[Stored data]
((
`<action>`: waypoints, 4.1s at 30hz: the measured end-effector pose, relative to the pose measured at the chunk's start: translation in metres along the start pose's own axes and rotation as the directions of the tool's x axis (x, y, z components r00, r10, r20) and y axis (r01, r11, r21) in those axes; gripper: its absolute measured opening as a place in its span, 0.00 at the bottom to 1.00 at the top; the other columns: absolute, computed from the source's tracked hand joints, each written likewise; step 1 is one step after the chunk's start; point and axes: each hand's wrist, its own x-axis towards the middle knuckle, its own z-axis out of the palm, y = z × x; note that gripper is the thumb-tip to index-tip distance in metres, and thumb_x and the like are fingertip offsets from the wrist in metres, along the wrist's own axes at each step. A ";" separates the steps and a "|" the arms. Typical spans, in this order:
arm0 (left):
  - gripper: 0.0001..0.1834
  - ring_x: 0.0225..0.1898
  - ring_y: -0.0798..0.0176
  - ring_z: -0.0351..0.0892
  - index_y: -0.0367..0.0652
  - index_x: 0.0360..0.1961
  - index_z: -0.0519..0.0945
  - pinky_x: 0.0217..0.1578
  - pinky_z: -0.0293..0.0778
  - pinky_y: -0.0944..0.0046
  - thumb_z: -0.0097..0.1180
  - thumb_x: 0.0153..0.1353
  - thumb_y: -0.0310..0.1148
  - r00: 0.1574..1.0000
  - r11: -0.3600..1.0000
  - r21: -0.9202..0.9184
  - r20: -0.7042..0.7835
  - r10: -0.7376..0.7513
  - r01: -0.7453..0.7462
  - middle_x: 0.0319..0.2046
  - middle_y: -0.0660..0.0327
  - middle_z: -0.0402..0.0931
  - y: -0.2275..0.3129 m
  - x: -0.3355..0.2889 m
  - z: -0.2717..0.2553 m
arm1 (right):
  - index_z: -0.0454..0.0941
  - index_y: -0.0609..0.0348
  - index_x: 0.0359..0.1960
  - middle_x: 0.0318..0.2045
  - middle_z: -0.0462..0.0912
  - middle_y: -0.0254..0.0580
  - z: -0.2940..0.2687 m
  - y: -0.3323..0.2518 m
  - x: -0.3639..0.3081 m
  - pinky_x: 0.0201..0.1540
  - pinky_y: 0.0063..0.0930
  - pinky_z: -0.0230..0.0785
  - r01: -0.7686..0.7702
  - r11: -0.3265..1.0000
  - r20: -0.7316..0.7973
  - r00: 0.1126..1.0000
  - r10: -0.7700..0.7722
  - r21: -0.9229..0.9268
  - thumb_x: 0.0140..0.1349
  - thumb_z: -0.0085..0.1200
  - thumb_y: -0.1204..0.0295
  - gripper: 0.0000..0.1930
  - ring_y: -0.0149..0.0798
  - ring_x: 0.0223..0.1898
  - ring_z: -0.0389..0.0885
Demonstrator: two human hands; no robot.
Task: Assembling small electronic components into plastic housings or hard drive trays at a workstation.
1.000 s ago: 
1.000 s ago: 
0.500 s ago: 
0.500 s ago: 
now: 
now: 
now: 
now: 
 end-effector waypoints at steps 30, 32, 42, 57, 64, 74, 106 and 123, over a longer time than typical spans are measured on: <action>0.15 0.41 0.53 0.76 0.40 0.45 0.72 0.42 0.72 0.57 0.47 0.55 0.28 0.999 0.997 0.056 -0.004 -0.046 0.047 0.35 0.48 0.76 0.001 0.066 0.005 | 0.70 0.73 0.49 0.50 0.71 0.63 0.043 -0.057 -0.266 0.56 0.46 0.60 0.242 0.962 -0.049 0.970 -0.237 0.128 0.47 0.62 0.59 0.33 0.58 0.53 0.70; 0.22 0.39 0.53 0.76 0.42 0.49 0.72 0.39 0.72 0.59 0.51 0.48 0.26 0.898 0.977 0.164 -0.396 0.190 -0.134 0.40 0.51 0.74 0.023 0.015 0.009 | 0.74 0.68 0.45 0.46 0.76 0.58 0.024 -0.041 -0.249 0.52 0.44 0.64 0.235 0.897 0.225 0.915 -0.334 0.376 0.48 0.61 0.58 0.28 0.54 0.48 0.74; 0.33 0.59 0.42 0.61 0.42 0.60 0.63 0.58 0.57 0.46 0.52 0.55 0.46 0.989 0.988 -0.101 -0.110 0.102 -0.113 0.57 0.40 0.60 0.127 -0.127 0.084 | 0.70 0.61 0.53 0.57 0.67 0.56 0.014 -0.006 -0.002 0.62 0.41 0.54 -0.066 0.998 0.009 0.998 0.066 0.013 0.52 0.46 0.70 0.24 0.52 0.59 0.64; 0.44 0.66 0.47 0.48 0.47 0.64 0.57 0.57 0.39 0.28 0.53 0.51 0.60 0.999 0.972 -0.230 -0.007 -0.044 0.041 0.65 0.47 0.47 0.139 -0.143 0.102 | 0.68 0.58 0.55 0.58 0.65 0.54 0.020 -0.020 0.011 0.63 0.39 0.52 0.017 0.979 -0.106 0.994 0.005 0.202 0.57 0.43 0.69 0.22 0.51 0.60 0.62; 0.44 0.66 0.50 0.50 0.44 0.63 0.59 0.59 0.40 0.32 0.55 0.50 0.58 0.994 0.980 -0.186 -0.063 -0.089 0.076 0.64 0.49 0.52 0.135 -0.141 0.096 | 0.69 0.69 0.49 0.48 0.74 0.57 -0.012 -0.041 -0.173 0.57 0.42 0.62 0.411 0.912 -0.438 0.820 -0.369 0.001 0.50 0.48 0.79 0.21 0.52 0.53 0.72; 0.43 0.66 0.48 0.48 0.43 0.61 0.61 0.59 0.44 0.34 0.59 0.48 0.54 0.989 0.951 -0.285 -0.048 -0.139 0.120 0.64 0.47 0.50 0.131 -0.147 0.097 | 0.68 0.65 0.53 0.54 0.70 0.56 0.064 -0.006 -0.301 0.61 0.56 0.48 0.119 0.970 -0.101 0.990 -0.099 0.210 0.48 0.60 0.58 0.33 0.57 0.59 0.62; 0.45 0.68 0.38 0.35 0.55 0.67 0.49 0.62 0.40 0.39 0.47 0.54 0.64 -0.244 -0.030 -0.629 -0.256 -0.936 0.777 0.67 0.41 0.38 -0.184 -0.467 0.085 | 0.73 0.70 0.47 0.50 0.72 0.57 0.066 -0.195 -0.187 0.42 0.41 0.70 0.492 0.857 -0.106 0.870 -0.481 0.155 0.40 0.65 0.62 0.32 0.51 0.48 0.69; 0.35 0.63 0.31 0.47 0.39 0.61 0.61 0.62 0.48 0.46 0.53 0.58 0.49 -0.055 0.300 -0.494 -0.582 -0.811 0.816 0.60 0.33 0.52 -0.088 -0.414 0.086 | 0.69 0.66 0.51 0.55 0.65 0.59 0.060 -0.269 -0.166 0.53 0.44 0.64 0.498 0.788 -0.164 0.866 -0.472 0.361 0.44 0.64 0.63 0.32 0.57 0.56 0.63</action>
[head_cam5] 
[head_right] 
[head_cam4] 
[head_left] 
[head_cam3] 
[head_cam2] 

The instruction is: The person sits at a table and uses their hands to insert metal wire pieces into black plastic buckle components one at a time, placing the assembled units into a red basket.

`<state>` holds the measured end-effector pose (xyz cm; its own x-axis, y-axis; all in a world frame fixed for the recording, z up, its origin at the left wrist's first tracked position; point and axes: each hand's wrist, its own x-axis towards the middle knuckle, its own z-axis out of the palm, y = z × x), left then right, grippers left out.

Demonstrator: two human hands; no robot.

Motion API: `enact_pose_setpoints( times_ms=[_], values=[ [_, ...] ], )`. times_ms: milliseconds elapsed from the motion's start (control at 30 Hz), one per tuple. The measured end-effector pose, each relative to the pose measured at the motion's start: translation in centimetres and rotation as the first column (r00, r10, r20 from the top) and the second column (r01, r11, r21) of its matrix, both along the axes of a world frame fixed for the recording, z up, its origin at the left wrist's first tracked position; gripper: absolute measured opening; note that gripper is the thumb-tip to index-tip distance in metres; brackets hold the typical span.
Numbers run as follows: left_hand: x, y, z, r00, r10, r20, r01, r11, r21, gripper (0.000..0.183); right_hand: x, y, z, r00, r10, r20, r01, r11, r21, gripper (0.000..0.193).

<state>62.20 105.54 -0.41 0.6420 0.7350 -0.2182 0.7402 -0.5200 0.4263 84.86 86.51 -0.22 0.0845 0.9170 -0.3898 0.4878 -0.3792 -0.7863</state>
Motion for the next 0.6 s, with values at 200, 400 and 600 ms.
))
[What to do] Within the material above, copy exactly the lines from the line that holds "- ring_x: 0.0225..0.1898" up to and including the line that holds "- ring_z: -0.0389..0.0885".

[Solved problem]
  - ring_x: 0.0225..0.1898
  - ring_y: -0.0798..0.0176
  - ring_z: -0.0351..0.0892
  - index_y: -0.0367..0.0652
  - index_x: 0.0360..0.1961
  - index_z: -0.0519..0.0945
  - pinky_x: 0.0217..0.1578
  - pinky_z: -0.0293..0.0778
  - pinky_y: -0.0944..0.0046
  - thumb_z: -0.0097..0.1180
  - thumb_x: 0.0153..0.1353
  - thumb_y: -0.0310..0.1148
  - r00: 0.1574..1.0000
  - r11: -0.3600..1.0000
  - r21: -0.9202..0.9184
  - r20: -0.7042..0.7835
  - r10: -0.7376..0.7513
  - r01: -0.7453..0.7462
  - middle_x: 0.0319..0.2046
  - middle_y: -0.0660..0.0327
  - middle_z: -0.0402..0.0931
  - y: -0.2275..0.3129 m
  - x: -0.3355..0.2889 m
  - z: -0.2717..0.2553 m
arm1 (right):
  - index_z: -0.0454..0.0941
  - index_y: -0.0609..0.0348
  - index_x: 0.0359..0.1960
  - middle_x: 0.0318..0.2045
  - middle_z: -0.0462..0.0912
  - middle_y: -0.0254..0.0580
  - z: -0.2940..0.2687 m
  - y: -0.3323..0.2518 m
  - x: -0.3639..0.3081 m
  - pinky_x: 0.0201..0.1540
  - pinky_y: 0.0063..0.0930
  - pinky_z: -0.0230..0.0785
  - r01: -0.7686..0.7702
  - r11: -0.3265..1.0000
  - r20: -0.7316..0.7973
  - r00: 0.1126..1.0000
  - r10: -0.7700..0.7722
  - r21: -0.9229..0.9268
  - thumb_x: 0.0140..0.1349
  - thumb_z: -0.0085..0.1200
  - thumb_y: -0.1204..0.0295
  - gripper: 0.0000..0.1930
  - ring_y: -0.0149..0.0798
  - ring_x: 0.0223..0.1898
  - ring_z: -0.0389..0.0885

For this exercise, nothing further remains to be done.